:: DATA EXTRACT
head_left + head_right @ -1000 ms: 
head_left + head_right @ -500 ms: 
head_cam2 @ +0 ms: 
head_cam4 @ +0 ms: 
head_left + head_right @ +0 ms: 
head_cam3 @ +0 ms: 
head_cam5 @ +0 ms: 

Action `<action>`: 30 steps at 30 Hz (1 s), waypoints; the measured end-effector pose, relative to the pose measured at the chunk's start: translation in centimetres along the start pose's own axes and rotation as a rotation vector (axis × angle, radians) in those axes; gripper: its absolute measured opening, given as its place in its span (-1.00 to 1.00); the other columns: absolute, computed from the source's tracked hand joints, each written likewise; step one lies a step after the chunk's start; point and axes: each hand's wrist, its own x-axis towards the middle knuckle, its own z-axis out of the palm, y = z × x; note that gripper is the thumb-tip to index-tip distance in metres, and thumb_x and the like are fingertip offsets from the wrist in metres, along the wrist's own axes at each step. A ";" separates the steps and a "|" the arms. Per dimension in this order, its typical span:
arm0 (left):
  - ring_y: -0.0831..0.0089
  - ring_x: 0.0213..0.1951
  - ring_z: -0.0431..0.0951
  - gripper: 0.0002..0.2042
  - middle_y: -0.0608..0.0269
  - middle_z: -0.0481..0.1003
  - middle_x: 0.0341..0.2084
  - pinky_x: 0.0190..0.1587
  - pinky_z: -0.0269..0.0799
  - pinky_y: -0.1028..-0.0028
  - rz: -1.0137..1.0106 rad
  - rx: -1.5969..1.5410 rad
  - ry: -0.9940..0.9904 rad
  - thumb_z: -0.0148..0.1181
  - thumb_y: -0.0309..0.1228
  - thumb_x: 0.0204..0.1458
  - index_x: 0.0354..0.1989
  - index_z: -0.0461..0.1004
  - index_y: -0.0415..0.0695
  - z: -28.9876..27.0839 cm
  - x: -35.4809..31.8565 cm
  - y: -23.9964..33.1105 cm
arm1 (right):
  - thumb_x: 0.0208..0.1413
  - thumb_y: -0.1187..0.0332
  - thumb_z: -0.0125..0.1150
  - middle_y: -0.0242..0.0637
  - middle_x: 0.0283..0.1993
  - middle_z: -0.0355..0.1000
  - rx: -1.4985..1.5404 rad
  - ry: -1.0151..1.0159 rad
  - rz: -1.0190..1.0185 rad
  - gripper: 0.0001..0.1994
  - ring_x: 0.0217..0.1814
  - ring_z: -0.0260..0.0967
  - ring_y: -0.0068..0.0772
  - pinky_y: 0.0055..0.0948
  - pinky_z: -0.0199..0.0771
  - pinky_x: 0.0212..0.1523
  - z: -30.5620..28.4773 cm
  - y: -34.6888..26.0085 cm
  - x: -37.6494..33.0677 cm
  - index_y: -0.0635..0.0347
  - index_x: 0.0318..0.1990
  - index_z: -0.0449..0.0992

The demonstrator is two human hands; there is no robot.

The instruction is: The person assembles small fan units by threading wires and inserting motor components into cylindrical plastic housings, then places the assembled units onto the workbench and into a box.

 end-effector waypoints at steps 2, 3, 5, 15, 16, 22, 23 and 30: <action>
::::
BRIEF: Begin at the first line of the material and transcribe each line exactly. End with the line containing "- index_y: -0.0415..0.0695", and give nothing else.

SOLUTION:
head_left + head_right @ -1000 ms: 
head_left + head_right @ -500 ms: 
head_cam2 @ +0 ms: 
head_cam4 @ +0 ms: 
head_left + head_right @ +0 ms: 
head_cam3 @ +0 ms: 
head_cam5 @ +0 ms: 

Action `<action>`: 30 steps at 30 Hz (1 s), waypoints; the measured end-effector pose, relative to the pose measured at the chunk's start: translation in centimetres along the start pose's own axes and rotation as a rotation vector (axis × angle, radians) in those axes; gripper: its absolute measured opening, given as its place in its span (-1.00 to 1.00); the other columns: absolute, computed from the source's tracked hand joints, each written likewise; step one lies a step after the chunk's start; point and axes: each hand's wrist, its own x-axis towards the middle knuckle, its own z-axis out of the palm, y = z × x; note that gripper is the thumb-tip to index-tip distance in metres, and thumb_x and the like are fingertip offsets from the wrist in metres, along the wrist's own axes at each step. A ";" separates the steps and a "|" the arms. Per dimension in this order, its typical span:
arm0 (left):
  - ring_y: -0.0831..0.0089
  - ring_x: 0.0213..0.1951
  - ring_z: -0.0431..0.0951
  - gripper: 0.0002..0.2042
  - middle_y: -0.0608..0.0269
  - middle_z: -0.0481..0.1003
  - middle_x: 0.0341..0.2084
  - pinky_x: 0.0190..0.1587
  - pinky_z: -0.0269..0.0799
  - pinky_y: -0.1028..-0.0028
  - rz: -1.0137..1.0106 rad
  - rx: -1.5969..1.5410 rad
  - ry: -0.9940..0.9904 rad
  - thumb_z: -0.0148..0.1181
  - thumb_y: -0.0309..0.1228
  - thumb_x: 0.0204..0.1458
  - index_x: 0.0354..0.1989
  - index_z: -0.0461..0.1004
  - index_y: -0.0415..0.0695

This answer is complete as written.